Again silence "Okay...Umm... I guess I should go... It was nice meeting you..."

I stood up to leave to only feel her hand grab my arm and make me sit down again. I was confused why she did so if she wasn't going to say anything. It was then I saw that she was writing something in her notebook.

'I'm mute' It read. I instantly felt slightly guilty in pushing her to speak when she couldn't. Wanting to apologise I got up to bow but she shook her head and wrote: 'Don't apologise. It isn't your fault. Thanks for the compliment Min Yoongi. Im YN.'

I felt weird. Something moved in me when she wrote my name and told me hers. She carried on writing whilst I stared at her with some weird feeling in my stomach.

'I'm sorry.... I'm sorry for everything...Please don't hate me' Tears had began to fall from her glossy eyes and I felt something pang in me. "What? Why are you apologising? And why would I hate you? Please don't cry."

My hand lifted to clear her tears from her rosey cheeks as she carried on sobbing. I didn't know why but I had a strong urge to comfort her, so I very slowly took her into an embrace whilst combing her hair with my hand.

"It's okay." I cooed as I felt her calm down. ''I won't hate you.''

After a while her sobs calmed to little sniffles as I let her out of my embrace. She again got her notebook and wrote 'I need to show you something.'

As she said that she lifted her sleeve and my eyes opened in shock. There engraved on her skin were the words "This is what I'm missing" the exact word I projected when I first saw her.

My mind was racing. This means she's my soulmate. But I don't have anything on my wrist. How? As I struggled to comprehend what was happening, Yn had place her shaking hands on mine. I looked at her in question, to which she only smiled before it finally clicked. She is mute so couldn't say anything to me. I had found my soulmate!

Tears had formed in my eyes as I finally found the one. I had a soulmate this whole time! My past worries had evaporated instantly and all I felt was revelation. I turned back to Yn as it all sunk in but all I saw was her shaking quietly to herself. I thought over what had happened to realise that my reaction could have been taken as a rejection. I took her into my embrace and truthfully told her my surprise and happiness. I got her to look at me though her wet eyelashes and smile before I felt a tingle on my wrist.

I lifted my sleeves, still with Yn in my embrace, to see weird lines being engraved on my wrist. As I watched in curiosity, I saw Yn had also lifted her sleeve now showing her red words. She moved her wrist closer to me as we both watched the lines on my wrist turn red too. I had truly found my other half.

The mark was soon formed giving YN the opportunity to trace her hands over the words, smiling. I looked at her as she reached for her notebook, writing:'Its the words I first signed when I heard you say those word'

"What does it say then?"

She shook again but this time I could tell she was laughing instead of crying. I was getting curious as she scribbled down the words in her cursive writing.

'Holy Sh**'

I was trying to stifle my laughter as she wrote the words down on paper. I never expected her to be the type to swear. It look's like we truly are soulmates. 'Hey stop laughing!!! It just happened. I didn't mean to swear. You were just more handsome than I thought my soulmate was going to be.'

I reached out and took her into a tighter embrace. She was making me feel so special right now and loved. I mean who else will come up with that nonsense except my gorgeous princess?

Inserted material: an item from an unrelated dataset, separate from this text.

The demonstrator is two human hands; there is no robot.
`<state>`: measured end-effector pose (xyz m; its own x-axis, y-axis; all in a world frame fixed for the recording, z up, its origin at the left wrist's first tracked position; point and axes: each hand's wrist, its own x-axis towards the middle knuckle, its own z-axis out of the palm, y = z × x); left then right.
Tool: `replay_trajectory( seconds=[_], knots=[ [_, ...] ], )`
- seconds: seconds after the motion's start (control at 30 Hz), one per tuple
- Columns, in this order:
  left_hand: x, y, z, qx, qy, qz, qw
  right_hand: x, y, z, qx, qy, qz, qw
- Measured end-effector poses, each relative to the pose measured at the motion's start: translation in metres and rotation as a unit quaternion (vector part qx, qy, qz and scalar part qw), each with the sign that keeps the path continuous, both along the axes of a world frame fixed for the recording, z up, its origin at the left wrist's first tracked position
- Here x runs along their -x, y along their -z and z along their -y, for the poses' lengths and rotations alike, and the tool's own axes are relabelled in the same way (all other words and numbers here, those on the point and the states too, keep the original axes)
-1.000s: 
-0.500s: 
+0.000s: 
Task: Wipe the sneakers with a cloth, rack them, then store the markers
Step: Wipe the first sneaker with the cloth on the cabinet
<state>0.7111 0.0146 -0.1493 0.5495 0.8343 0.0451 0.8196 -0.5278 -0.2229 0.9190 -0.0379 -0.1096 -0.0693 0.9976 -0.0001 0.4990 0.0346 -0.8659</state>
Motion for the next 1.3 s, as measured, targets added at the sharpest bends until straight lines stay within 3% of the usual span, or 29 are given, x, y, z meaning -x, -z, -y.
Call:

''Handsome? That's a first. But thanks Love. "

I watch as she blushes at the use of love before tunnelling into my chest to hide her flustered state. My chest rocks as a laugh runs through me watching her cute reactions. I comb my hands through her hair before moving a strand behind her ear. Closing the distance I whispered into her ear, "I love you, don't you ever forget it."

I felt 100% certain with that. I knew what the weird feeling in my stomach was when I had first met her and was 100% sure that I would never regret saying these word so easily.

'I love you too.'

Those word were not needed to be written down. It was obvious that was her answer as she placed her lips on my own. For the first time in my life, I felt complete. I have my 6 brother. The Bighit Family. And now my soulmate. Who else do I need?

"I finally found you my musical muse."